## Problem description:
Once the data has been read, restate all of it exactly.

◆ ◆ ◆ ◆ ◆

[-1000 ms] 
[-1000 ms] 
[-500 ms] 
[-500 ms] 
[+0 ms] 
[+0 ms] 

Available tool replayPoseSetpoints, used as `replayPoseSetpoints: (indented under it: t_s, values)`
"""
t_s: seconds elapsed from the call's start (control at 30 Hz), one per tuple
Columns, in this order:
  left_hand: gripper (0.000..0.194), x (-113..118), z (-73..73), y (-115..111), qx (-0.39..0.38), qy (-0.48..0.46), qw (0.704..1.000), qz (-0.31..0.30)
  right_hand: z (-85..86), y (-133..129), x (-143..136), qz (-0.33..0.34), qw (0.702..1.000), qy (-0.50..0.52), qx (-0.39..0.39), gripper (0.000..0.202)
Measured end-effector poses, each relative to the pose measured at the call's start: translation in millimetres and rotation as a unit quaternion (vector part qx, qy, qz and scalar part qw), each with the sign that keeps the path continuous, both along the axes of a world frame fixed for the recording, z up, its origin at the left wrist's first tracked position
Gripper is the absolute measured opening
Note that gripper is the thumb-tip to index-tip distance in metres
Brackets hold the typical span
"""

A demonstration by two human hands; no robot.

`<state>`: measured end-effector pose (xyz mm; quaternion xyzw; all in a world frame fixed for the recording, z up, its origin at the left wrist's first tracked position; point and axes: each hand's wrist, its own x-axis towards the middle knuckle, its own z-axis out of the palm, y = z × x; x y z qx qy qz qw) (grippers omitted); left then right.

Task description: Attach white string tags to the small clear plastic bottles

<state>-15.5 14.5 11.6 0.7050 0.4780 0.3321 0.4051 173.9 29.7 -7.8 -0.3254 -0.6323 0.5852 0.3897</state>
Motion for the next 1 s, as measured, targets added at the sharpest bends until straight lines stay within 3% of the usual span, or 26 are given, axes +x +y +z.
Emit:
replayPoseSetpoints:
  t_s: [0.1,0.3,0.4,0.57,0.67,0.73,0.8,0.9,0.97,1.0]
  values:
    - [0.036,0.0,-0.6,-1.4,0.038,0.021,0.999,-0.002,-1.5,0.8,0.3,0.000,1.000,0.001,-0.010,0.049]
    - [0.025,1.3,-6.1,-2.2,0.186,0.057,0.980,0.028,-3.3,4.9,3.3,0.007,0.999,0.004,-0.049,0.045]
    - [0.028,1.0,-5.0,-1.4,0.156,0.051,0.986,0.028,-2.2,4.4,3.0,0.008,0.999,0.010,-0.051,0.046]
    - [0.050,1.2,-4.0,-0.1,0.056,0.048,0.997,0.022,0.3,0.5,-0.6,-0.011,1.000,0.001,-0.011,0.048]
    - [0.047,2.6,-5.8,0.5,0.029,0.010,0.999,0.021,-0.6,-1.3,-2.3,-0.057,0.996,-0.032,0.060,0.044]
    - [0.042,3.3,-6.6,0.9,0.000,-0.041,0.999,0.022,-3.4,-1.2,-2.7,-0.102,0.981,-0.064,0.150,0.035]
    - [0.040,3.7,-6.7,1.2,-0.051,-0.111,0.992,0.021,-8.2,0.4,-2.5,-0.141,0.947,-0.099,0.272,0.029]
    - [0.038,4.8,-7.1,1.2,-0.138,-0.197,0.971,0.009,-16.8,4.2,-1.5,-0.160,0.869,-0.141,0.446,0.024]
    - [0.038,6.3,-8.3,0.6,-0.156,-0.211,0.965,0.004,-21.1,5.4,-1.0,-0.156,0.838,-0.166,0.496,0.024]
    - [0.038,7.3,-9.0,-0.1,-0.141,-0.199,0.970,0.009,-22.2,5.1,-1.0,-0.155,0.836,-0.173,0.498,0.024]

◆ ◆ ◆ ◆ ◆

## Exercise response:
[-1000 ms] 
[-1000 ms] 
[-500 ms] 
[-500 ms] 
[+0 ms] 
[+0 ms] 

Available tool replayPoseSetpoints, used as `replayPoseSetpoints: (indented under it: t_s, values)`
"""
t_s: seconds elapsed from the call's start (control at 30 Hz), one per tuple
Columns, in this order:
  left_hand: gripper (0.000..0.194), x (-113..118), z (-73..73), y (-115..111), qx (-0.39..0.38), qy (-0.48..0.46), qw (0.704..1.000), qz (-0.31..0.30)
  right_hand: z (-85..86), y (-133..129), x (-143..136), qz (-0.33..0.34), qw (0.702..1.000), qy (-0.50..0.52), qx (-0.39..0.39), gripper (0.000..0.202)
Measured end-effector poses, each relative to the pose measured at the call's start: translation in millimetres and rotation as a unit quaternion (vector part qx, qy, qz and scalar part qw), each with the sign that keeps the path continuous, both along the axes of a world frame fixed for the recording, z up, its origin at the left wrist's first tracked position
Gripper is the absolute measured opening
Note that gripper is the thumb-tip to index-tip distance in metres
Brackets hold the typical span
"""

A demonstration by two human hands; no robot.

`<state>`: measured end-effector pose (xyz mm; quaternion xyzw; all in a world frame fixed for the recording, z up, its origin at the left wrist's first tracked position; point and axes: each hand's wrist, its own x-axis towards the middle knuckle, its own z-axis out of the palm, y = z × x; x y z qx qy qz qw) (grippers omitted); left then right.

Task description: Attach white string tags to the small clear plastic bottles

<state>-15.5 14.5 11.6 0.7050 0.4780 0.3321 0.4051 173.9 29.7 -7.8 -0.3254 -0.6323 0.5852 0.3897</state>
Motion for the next 1 s, as measured, targets added at the sharpest bends until straight lines stay within 3% of the usual span, or 26 are given, axes +x +y +z.
Emit:
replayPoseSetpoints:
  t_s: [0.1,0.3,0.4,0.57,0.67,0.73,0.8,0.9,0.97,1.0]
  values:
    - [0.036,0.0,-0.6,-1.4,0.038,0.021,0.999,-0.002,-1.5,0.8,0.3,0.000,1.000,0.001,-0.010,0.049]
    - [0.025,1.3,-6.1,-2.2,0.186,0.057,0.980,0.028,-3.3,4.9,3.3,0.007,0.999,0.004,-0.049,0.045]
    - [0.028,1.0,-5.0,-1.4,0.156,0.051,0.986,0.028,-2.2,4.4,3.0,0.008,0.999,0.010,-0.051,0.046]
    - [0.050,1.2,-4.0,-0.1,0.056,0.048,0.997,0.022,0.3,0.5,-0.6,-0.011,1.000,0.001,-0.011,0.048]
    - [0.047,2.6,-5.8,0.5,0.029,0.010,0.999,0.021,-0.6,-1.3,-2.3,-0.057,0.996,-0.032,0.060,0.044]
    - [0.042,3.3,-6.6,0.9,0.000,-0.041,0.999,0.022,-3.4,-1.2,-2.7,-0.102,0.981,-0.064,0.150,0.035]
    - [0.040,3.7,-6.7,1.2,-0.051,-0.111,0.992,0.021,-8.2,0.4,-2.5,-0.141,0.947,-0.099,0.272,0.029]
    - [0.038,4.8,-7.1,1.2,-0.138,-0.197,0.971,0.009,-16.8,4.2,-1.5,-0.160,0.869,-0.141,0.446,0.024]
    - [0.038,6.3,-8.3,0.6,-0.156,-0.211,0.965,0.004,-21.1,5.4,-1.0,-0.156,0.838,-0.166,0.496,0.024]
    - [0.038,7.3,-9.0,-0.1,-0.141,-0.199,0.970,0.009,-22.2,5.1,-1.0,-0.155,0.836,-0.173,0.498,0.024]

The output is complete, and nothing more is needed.